[Records from a data source]
↓

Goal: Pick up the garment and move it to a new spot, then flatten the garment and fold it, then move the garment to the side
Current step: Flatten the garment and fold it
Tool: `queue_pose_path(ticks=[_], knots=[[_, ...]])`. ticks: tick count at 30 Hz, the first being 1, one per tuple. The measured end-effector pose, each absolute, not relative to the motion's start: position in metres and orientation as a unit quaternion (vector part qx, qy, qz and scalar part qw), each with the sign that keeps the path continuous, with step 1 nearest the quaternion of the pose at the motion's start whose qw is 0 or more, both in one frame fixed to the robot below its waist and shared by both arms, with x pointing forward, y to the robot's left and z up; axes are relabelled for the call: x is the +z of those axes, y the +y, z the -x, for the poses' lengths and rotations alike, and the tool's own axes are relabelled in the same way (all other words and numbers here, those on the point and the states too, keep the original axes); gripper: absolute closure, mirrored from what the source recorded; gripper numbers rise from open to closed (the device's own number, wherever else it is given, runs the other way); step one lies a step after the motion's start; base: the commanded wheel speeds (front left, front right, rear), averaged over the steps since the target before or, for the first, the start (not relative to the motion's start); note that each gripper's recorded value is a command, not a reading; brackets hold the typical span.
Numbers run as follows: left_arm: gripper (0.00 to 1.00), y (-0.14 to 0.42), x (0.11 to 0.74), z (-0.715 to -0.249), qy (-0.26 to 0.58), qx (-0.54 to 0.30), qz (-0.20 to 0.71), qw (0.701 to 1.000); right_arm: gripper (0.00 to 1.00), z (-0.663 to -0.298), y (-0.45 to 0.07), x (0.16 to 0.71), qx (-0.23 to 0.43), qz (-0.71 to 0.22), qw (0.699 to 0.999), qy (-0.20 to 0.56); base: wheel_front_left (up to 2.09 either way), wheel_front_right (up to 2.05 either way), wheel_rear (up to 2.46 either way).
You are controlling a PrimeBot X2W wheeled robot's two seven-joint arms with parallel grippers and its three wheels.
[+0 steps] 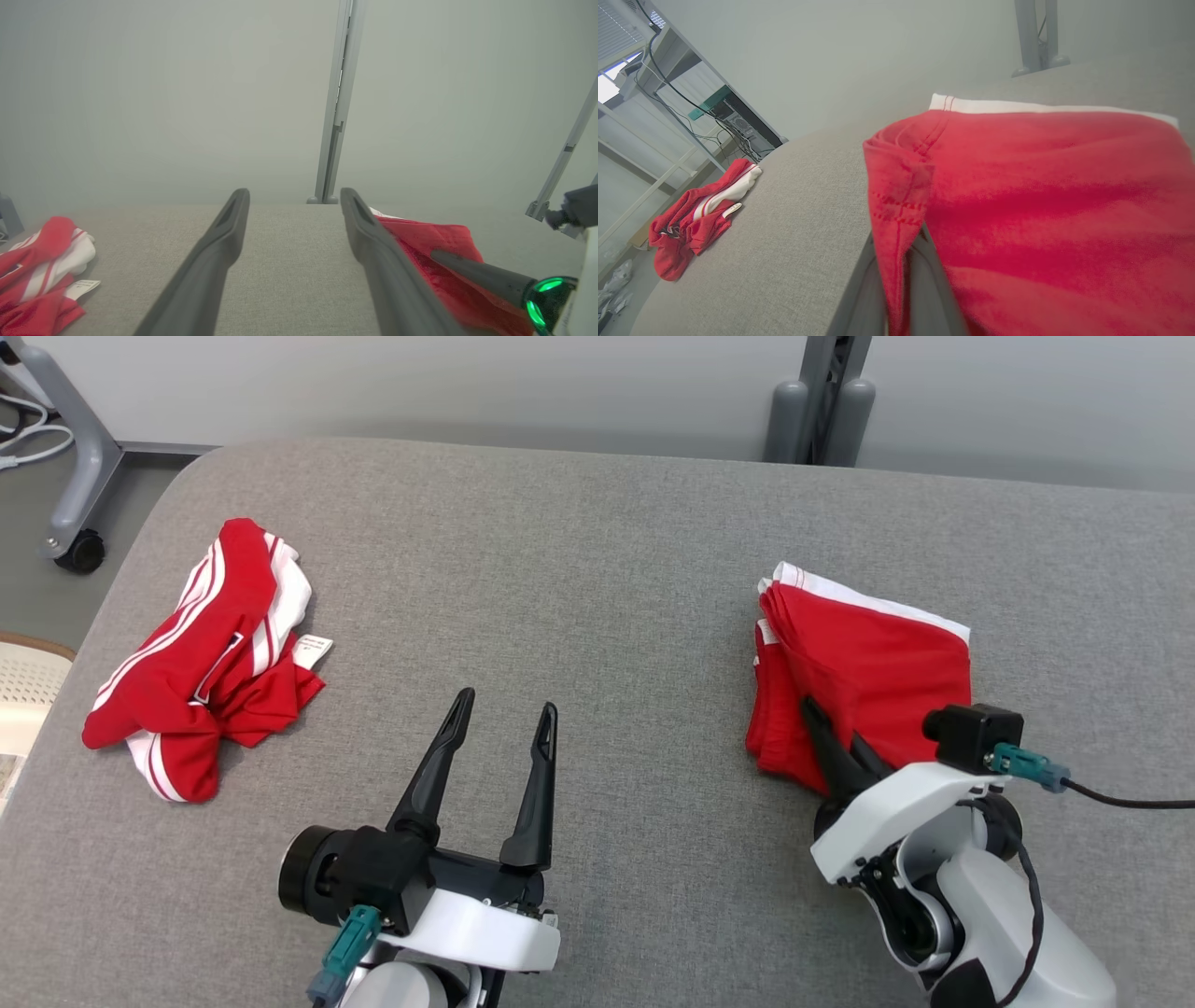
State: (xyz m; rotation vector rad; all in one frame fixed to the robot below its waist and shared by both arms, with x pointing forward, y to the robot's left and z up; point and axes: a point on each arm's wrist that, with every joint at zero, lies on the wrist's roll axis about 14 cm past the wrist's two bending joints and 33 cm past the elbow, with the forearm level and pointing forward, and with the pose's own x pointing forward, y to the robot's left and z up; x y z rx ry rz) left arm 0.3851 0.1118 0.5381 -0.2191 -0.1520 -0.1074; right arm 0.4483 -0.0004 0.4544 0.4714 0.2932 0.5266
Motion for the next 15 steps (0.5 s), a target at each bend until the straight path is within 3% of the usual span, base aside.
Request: queue_pose_path(ticks=[2, 3, 4, 5, 15], knots=[[0.0, 0.113, 0.537, -0.385, -0.075, -0.051, 0.11, 0.99, 1.0, -0.444, 0.001, 0.447, 0.259, -0.227, 0.926, 0.155, 0.0, 0.0, 0.0], [0.0, 0.114, 0.537, -0.385, -0.074, -0.05, 0.111, 0.99, 0.89, -0.443, 0.002, 0.446, 0.26, -0.226, 0.926, 0.157, 0.0, 0.0, 0.0], [0.0, 0.114, 0.537, -0.385, -0.074, -0.05, 0.112, 0.99, 0.57, -0.443, 0.002, 0.446, 0.26, -0.224, 0.926, 0.158, 0.0, 0.0, 0.0], [0.0, 0.114, 0.537, -0.385, -0.074, -0.049, 0.112, 0.99, 0.0, -0.442, 0.002, 0.446, 0.261, -0.224, 0.926, 0.157, 0.0, 0.0, 0.0], [0.0, 0.109, 0.54, -0.383, -0.078, -0.057, 0.112, 0.989, 0.0, -0.406, 0.022, 0.455, 0.286, -0.282, 0.899, 0.175, 0.0, 0.0, 0.0]])
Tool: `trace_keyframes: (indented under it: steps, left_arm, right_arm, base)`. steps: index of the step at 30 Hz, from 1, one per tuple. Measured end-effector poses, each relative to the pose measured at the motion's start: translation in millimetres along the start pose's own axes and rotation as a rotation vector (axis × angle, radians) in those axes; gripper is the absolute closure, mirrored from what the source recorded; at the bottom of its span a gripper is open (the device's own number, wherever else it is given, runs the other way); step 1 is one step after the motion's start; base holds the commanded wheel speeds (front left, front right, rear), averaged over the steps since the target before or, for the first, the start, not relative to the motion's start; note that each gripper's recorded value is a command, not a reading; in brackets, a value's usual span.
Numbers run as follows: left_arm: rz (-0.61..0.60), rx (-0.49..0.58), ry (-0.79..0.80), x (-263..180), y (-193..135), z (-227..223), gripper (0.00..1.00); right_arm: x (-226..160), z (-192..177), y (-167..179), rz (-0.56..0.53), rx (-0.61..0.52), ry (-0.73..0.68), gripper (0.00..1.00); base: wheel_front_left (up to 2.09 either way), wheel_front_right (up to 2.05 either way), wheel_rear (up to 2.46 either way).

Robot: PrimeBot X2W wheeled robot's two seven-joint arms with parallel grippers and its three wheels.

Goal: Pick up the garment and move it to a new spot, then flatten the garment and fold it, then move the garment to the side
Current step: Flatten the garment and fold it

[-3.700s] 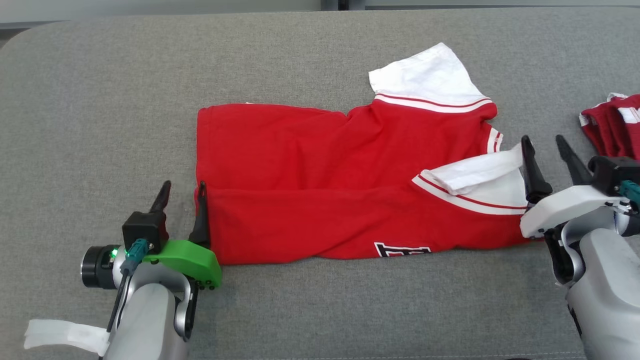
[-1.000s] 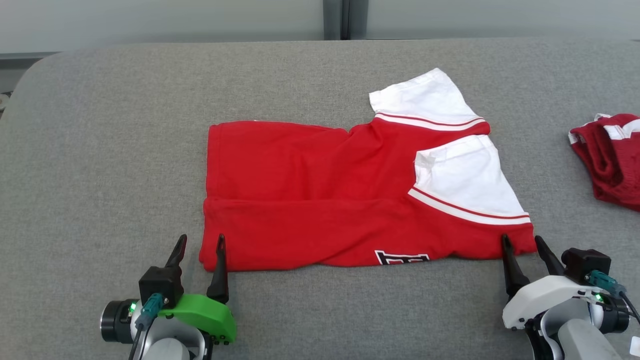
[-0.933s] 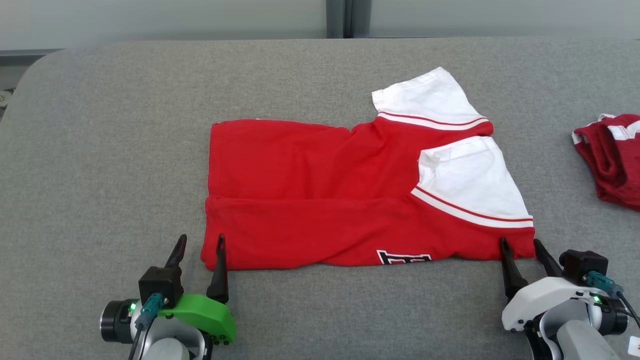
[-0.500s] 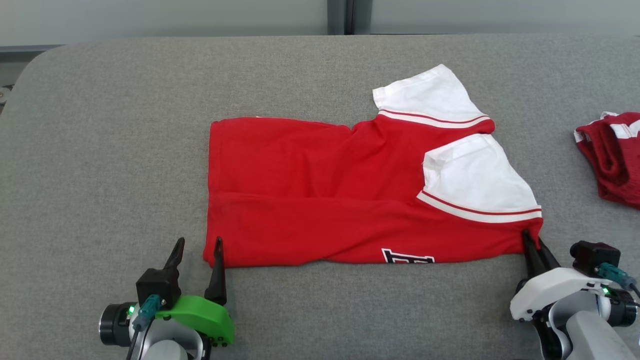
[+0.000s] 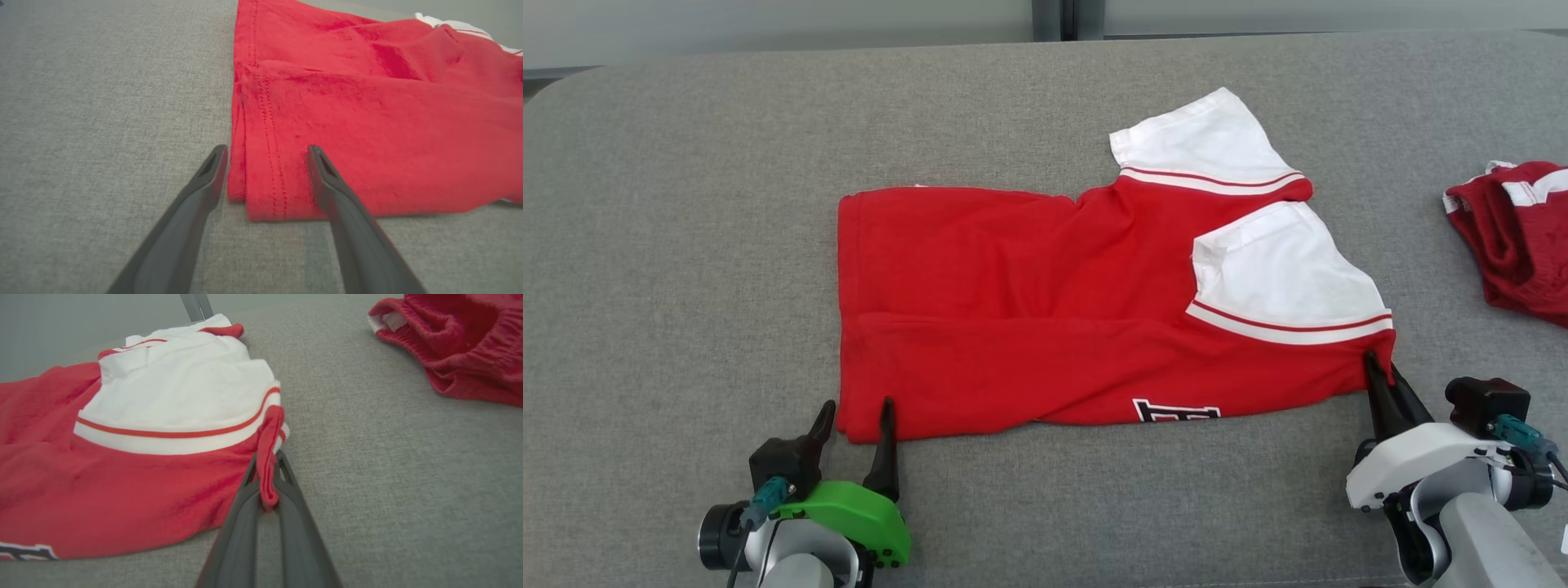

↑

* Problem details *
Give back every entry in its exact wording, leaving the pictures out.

* Answer to the exercise *
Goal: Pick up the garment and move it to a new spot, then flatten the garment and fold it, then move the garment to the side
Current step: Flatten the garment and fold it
Tool: `queue_pose_path(ticks=[_], knots=[[_, ...]])`. ticks: tick count at 30 Hz, the first being 1, one per tuple. The measured end-effector pose, each absolute, not relative to the motion's start: position in metres and orientation as a unit quaternion (vector part qx, qy, qz and scalar part qw), each with the sign that keeps the path continuous, with step 1 nearest the quaternion of the pose at the motion's start whose qw is 0 or more, both in one frame fixed to the robot below its waist and shared by both arms, with x pointing forward, y to the robot's left and z up; axes are relabelled for the call: x is the +z of those axes, y the +y, z the -x, for the poses' lengths and rotations alike, and the tool's own axes are relabelled in the same way (all other words and numbers here, those on the point and the states too, keep the original axes); gripper: absolute closure, mirrored from what the source recorded; gripper numbers rise from open to closed (the device's own number, wherever else it is given, runs the other way); step one lies a step after the motion's start; base: the commanded wheel speeds (front left, front right, rear), averaged over the steps since the target before or, for the first, the start (not relative to the motion's start); note that each gripper's recorded value is a command, not a reading; brackets hold the typical span.
Numbers run as follows: left_arm: gripper (0.00 to 1.00), y (-0.14 to 0.42), x (0.11 to 0.74), z (-0.715 to -0.249), qy (-0.26 to 0.58), qx (-0.54 to 0.30), qz (-0.20 to 0.71), qw (0.701 to 1.000); right_arm: gripper (0.00 to 1.00), z (-0.663 to -0.298), y (-0.45 to 0.07), x (0.16 to 0.71), qx (-0.23 to 0.43), qz (-0.71 to 0.22), qw (0.699 to 0.999), qy (-0.20 to 0.56); base: wheel_front_left (up to 2.09 either way), wheel_front_right (up to 2.05 either way), wheel_rear (up to 2.46 either way).
You are controlling a PrimeBot X2W wheeled robot's two seven-joint arms with parallel grippers and its three wheels.
[+0 steps] 
State: (xyz m; rotation vector rad; all in one frame fixed to the robot below its waist and shared by both arms, with x pointing forward, y to the robot's left and z up; point and axes: a point on each arm's wrist that, with every joint at zero, lies on the wrist's roll axis about 14 cm past the wrist's two bending joints and 33 cm past the elbow, with the forearm level and pointing forward, and with the pose's own x pointing forward, y to the robot's left and z up; x y z rx ry rz) left arm 0.3851 0.1118 0.5381 -0.2191 -0.1520 -0.1074; right arm 0.4483 -0.0004 0.4544 0.4714 0.2932 0.5266
Motion for the next 15 steps (0.5 s), a target at each bend until the straight path is within 3% of the usual span, base aside.
Request: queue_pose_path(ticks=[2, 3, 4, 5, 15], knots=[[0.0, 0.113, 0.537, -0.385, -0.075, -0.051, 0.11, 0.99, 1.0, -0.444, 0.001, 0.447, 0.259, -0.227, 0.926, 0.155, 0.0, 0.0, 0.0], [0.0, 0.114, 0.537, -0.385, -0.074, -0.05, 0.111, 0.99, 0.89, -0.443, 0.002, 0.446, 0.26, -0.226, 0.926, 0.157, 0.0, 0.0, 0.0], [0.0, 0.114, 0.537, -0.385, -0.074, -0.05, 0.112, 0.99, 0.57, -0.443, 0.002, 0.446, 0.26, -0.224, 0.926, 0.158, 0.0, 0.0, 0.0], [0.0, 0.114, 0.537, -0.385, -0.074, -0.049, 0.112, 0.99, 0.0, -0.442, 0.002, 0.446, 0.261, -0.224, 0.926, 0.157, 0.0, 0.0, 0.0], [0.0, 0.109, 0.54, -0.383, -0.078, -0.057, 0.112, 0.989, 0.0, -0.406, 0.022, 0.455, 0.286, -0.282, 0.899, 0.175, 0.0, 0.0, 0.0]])
Tool: `trace_keyframes: (indented under it: steps, left_arm, right_arm, base)`. steps: index of the step at 30 Hz, from 1, one per tuple. Measured end-effector poses, each relative to the pose measured at the motion's start: translation in millimetres along the start pose's own axes and rotation as a rotation vector (axis × angle, radians) in those axes; gripper is the absolute closure, mirrored from what the source recorded; at the bottom of its span a gripper is open (the device's own number, wherever else it is given, runs the other way); step 1 is one step after the motion's start; base holds the commanded wheel speeds (front left, front right, rear), averaged over the steps since the target before or, for the first, the start, not relative to the motion's start; note that each gripper's recorded value is a command, not a reading; in brackets, a value's usual span.
Numbers run as follows: left_arm: rz (-0.61..0.60), rx (-0.49..0.58), ry (-0.79..0.80), x (-263..180), y (-193..135), z (-227..223), gripper (0.00..1.00); right_arm: x (-226..160), z (-192..177), y (-167..179), rz (-0.56..0.53), rx (-0.61..0.52), ry (-0.73..0.68), gripper (0.00..1.00); base: wheel_front_left (up to 2.09 either way), wheel_front_right (up to 2.05 either way), wheel_rear (up to 2.46 either way).

Robot: PrimeBot X2W wheeled robot's two seven-joint arms with parallel grippers and its three wheels.

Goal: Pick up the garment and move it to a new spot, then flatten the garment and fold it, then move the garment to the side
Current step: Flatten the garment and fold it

[-3.700s] 
[-1.000s] 
[-0.933s] 
[-0.500s] 
[+0.000s] 

There is nothing else to add to the answer.